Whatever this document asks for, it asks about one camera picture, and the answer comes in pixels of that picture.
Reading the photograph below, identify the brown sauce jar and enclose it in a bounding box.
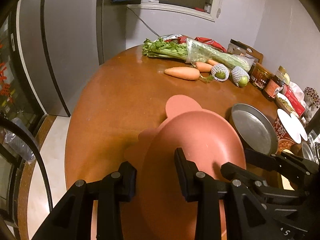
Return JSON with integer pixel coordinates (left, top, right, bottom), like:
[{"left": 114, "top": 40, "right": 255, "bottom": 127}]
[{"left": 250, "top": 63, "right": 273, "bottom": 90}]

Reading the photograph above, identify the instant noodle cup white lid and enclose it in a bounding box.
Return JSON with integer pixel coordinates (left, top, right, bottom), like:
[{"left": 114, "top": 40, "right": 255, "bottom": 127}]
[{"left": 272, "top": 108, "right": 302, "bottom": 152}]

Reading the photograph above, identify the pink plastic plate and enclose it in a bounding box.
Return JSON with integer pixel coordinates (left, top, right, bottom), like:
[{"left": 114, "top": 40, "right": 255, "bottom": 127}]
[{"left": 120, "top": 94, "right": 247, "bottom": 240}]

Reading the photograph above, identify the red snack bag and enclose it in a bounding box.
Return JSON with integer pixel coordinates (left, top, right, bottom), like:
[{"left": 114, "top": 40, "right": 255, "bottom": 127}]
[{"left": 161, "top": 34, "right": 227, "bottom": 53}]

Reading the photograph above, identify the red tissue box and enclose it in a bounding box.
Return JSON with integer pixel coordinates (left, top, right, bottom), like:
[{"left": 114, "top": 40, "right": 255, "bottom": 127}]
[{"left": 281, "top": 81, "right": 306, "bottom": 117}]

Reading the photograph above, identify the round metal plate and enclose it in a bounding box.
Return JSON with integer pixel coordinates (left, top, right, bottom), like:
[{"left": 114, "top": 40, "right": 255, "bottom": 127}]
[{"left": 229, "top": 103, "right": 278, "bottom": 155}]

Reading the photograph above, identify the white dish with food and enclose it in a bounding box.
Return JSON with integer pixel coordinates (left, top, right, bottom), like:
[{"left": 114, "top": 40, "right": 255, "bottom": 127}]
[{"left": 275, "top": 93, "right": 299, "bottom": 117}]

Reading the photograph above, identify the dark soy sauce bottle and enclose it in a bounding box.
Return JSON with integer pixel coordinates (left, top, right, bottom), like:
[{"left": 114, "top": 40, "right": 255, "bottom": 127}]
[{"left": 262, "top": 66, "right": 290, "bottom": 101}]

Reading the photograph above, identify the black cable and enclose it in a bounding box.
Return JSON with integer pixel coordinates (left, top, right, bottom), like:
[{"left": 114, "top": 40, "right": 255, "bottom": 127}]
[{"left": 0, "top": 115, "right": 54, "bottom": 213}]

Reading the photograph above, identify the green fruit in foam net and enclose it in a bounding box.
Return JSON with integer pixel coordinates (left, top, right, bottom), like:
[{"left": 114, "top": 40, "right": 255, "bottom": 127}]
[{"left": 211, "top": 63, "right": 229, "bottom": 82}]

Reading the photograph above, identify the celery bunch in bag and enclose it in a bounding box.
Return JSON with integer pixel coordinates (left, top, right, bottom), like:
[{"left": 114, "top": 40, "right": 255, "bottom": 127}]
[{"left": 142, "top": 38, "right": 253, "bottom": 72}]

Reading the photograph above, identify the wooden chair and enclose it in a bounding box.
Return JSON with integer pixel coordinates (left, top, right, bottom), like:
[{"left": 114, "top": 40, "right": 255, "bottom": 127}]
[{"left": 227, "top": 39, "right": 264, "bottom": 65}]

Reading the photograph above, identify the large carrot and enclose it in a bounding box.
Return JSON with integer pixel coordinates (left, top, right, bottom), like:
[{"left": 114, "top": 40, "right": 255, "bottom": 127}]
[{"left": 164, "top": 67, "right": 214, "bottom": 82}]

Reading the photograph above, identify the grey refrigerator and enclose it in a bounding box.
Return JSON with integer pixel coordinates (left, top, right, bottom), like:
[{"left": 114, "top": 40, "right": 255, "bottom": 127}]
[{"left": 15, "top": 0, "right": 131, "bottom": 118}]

------------------------

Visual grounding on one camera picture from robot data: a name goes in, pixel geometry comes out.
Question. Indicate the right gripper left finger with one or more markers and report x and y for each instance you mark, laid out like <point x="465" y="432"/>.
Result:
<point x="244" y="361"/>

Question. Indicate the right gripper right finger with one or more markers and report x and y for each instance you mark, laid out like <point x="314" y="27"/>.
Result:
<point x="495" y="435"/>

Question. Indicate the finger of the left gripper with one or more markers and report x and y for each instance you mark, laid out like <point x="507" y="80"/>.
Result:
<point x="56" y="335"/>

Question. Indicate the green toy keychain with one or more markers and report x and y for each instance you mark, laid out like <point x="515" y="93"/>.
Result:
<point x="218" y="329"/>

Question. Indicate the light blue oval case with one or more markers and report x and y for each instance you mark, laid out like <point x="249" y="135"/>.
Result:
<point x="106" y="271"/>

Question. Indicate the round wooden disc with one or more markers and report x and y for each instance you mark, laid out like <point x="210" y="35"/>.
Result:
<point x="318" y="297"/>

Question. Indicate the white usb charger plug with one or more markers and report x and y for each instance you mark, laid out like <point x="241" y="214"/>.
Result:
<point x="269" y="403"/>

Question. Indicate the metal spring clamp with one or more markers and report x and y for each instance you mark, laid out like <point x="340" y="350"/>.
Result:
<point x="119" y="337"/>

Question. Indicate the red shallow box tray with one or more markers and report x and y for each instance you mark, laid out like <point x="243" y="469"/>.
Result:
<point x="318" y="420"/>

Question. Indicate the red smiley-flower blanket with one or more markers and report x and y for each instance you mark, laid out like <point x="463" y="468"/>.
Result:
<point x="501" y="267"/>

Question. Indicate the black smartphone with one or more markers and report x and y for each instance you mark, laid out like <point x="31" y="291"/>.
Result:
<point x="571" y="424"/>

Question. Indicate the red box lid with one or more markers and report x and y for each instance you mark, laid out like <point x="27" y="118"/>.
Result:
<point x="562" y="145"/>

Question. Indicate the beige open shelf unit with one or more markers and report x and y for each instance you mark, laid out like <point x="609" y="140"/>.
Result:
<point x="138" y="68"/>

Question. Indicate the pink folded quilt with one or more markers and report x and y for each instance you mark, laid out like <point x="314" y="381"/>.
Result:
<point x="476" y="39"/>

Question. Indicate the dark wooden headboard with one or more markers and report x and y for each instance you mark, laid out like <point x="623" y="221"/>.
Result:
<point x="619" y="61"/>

------------------------

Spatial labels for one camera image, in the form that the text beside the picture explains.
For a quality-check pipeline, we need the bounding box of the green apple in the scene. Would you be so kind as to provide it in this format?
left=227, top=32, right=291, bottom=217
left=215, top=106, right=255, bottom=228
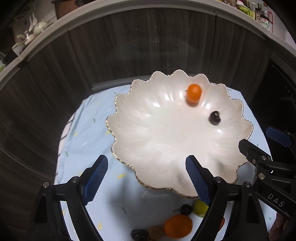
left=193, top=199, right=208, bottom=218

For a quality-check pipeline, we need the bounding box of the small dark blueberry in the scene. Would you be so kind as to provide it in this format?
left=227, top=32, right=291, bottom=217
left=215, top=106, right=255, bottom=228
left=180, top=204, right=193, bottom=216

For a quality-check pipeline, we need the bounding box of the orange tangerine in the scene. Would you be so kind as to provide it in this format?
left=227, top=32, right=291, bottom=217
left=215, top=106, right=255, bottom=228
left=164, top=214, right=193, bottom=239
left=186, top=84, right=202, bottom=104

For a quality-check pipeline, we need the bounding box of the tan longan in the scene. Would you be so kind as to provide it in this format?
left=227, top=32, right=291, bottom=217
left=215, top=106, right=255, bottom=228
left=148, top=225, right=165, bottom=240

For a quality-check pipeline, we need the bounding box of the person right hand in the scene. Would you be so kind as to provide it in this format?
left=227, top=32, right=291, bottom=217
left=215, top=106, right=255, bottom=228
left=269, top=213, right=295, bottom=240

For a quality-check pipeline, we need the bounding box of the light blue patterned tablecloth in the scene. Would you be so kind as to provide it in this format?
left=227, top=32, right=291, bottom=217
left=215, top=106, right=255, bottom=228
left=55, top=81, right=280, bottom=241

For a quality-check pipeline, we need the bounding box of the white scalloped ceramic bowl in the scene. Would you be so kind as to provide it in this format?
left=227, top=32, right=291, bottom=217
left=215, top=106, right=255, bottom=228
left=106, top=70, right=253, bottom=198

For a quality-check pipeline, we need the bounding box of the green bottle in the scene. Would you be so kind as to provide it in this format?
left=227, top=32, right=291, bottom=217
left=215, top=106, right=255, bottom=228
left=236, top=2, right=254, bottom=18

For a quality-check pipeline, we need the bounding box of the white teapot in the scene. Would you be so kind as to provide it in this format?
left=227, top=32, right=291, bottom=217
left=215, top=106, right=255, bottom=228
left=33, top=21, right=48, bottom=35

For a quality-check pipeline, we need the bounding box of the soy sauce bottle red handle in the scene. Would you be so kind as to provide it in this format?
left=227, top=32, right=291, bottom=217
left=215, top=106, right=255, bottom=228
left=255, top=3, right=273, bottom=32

------------------------

DIRECTIONS
Across the records above, show each line containing the word "gripper".

EXERCISE OUTPUT
Question. Indicate the right gripper left finger with one or more markers and report x and y for each instance you mark, laid out like <point x="465" y="432"/>.
Question. Indicate the right gripper right finger with one or more markers and report x and y for each instance you mark, laid out like <point x="314" y="27"/>.
Question. Indicate the finger of the left gripper with one or more markers and report x and y for each instance you mark, laid out like <point x="507" y="80"/>.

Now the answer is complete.